### Work order
Scan the lines below; pull out those with "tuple".

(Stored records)
....

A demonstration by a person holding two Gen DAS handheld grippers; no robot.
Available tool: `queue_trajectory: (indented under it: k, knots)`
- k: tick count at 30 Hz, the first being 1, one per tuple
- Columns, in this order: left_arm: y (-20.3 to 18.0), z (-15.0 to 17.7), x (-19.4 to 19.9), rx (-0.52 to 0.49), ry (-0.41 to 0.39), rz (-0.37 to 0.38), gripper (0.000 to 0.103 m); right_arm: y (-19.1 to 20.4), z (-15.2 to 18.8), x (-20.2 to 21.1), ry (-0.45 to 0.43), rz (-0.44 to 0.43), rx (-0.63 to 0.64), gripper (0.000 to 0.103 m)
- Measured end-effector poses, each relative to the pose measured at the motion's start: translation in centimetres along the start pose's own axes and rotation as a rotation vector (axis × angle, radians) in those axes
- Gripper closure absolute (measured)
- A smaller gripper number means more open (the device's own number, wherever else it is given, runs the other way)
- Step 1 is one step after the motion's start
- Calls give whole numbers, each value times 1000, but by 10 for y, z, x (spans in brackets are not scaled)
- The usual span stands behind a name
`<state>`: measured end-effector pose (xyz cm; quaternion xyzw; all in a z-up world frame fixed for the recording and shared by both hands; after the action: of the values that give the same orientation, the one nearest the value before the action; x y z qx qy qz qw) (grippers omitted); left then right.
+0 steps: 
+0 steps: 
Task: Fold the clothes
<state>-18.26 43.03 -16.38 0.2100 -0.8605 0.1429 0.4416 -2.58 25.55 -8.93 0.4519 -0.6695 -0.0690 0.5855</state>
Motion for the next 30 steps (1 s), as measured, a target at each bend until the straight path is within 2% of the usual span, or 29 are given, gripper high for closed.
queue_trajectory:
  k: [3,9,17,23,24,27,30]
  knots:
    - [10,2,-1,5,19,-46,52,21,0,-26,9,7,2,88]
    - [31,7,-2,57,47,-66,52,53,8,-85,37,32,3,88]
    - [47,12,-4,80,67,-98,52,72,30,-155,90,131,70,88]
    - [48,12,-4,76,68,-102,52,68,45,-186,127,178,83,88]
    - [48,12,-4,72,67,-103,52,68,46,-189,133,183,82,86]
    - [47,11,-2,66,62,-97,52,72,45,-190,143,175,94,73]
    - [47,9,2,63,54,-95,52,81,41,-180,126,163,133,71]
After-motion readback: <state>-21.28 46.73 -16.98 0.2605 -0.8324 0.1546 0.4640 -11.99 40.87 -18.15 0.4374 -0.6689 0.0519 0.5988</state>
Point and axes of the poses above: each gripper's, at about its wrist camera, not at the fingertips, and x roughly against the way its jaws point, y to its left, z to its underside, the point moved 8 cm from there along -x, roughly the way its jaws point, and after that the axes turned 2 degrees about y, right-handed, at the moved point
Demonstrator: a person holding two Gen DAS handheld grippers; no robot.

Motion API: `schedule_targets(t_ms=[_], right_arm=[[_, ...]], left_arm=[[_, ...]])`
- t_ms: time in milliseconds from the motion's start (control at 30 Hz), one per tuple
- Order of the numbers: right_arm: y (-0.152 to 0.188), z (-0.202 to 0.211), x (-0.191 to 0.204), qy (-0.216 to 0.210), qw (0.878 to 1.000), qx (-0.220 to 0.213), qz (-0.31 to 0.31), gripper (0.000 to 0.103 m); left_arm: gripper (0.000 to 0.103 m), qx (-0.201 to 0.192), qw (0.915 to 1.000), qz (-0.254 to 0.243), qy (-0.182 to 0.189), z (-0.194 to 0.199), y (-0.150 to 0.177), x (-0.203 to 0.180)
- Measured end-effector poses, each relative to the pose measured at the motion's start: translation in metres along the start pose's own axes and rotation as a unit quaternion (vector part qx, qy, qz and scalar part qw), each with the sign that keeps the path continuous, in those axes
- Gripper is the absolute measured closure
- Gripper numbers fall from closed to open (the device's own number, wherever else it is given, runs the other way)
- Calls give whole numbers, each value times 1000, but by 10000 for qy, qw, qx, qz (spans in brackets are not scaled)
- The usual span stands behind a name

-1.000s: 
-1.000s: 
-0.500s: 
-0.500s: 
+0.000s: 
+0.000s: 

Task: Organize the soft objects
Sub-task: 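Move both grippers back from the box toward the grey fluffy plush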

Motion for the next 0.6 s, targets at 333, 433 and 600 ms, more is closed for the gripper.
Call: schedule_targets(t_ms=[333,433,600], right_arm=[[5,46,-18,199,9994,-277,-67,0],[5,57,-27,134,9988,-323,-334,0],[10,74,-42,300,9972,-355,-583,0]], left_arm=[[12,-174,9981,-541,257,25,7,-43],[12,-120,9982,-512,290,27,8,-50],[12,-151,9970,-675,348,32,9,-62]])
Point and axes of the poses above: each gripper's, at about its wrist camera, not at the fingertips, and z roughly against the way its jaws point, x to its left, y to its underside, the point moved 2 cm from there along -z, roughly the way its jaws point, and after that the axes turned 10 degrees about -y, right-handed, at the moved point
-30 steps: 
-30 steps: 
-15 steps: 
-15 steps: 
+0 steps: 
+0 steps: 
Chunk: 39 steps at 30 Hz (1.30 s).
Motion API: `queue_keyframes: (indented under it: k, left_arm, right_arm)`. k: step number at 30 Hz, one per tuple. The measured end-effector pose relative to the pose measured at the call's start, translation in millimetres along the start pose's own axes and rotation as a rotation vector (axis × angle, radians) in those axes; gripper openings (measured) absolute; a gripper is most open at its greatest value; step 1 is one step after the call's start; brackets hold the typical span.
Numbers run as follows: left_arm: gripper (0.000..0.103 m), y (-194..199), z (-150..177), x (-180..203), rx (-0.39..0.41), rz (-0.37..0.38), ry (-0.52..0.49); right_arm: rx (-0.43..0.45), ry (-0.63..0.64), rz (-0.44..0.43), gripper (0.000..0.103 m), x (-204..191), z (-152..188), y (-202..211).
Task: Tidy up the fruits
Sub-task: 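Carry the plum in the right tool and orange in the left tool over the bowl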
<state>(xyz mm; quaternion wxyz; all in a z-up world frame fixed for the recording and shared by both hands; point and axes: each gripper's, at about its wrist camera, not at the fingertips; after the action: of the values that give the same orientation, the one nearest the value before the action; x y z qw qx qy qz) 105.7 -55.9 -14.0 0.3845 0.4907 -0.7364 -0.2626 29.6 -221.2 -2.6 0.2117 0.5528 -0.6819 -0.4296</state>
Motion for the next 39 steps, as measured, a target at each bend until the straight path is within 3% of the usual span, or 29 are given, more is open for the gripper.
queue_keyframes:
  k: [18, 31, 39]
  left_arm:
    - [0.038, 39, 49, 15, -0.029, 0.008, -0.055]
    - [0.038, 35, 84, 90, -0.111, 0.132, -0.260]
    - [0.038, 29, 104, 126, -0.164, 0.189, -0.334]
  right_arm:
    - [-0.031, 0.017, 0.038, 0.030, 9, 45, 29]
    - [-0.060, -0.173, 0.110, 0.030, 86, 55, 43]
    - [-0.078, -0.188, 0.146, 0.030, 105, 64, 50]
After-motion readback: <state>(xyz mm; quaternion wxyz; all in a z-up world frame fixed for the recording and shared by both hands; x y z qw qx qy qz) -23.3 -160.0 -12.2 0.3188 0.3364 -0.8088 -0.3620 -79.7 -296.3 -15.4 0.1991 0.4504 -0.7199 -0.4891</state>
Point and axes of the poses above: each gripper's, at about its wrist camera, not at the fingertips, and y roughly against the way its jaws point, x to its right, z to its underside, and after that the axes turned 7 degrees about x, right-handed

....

### Exercise solution
- k: tick count at 30 Hz, the first being 1, one per tuple
- t_ms: time in milliseconds from the motion's start (control at 30 Hz), one per tuple
Motion API: `queue_keyframes: (indented under it: k, left_arm, right_arm)`. k: step number at 30 Hz, one per tuple. The measured end-effector pose relative to the pose measured at the call's start, translation in millimetres along the start pose's own axes and rotation as a rotation vector (axis × angle, radians) in those axes; gripper openings (measured) absolute; a gripper is most open at its greatest value; step 1 is one step after the call's start; brackets hold the typical span.

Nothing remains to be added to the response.